HELDThe facts are recited in the judgment of Meagher JA hereunder. The appellant pleaded not guilty to the third and fourth charges. The jury returned a verdict of not guilty to the third charge, but guilty to the fourth. The appellant’s contention was that these two verdicts were inconsistent.
i. The verdicts were not inconsistent. An ingredient in one charge is the intention of preventing a police officer from investigating a matter calling for investigation. That ingredient was absent from the other charge. Moreover, it is possible that the jury never turned their minds to that ingredient.
ii. The appellant’s argument was that the judge below was not justified in aggregating the two sentences (each of which was close to the maximum).
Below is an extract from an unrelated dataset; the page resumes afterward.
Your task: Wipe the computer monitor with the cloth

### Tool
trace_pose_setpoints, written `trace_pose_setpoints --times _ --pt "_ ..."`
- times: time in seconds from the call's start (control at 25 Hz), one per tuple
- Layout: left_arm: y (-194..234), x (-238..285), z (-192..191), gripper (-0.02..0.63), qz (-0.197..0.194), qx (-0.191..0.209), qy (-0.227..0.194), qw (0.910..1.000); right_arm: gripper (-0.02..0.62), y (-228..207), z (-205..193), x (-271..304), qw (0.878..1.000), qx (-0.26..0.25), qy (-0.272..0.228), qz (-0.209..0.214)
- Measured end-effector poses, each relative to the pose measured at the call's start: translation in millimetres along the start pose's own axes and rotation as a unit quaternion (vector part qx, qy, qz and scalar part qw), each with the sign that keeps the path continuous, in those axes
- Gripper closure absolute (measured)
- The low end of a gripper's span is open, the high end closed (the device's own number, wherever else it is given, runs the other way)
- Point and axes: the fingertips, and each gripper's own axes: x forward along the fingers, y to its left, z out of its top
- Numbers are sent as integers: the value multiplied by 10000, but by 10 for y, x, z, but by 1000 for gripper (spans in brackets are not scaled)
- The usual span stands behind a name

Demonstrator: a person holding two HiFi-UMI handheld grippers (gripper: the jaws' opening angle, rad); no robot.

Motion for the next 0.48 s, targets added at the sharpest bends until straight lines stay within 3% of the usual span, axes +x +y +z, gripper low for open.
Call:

- Each offence (common assault and assaulting a police officer) is very different, and the victims are different. Each crime was close to being as reprehensible as that crime can be, and therefore could be seen as demanding something like the maximum possible sentence.
ORDERS
i. Appeal against conviction dismissed;
ii. Leave to appeal against sentence refused.
CCA 60887 of 2001
Friday, 14 March 2003MEAGHER JA
DOWD J
BARR J
1 MEAGHER JA: On 30 October 2001 the appellant, Mr Albert William Bolamatu, was indicted before his Honour Judge Shadbolt at the Sydney District Court on four counts. All four counts were tried before his Honour and a jury of twelve. Two of these concerned an alleged assault by Mr Bolamatu on a Naomi Bashford on 25 November 2000. In respect of these two counts, the jury returned a verdict of guilty on one count and not guilty on the other. No complaint is made in respect of these verdicts.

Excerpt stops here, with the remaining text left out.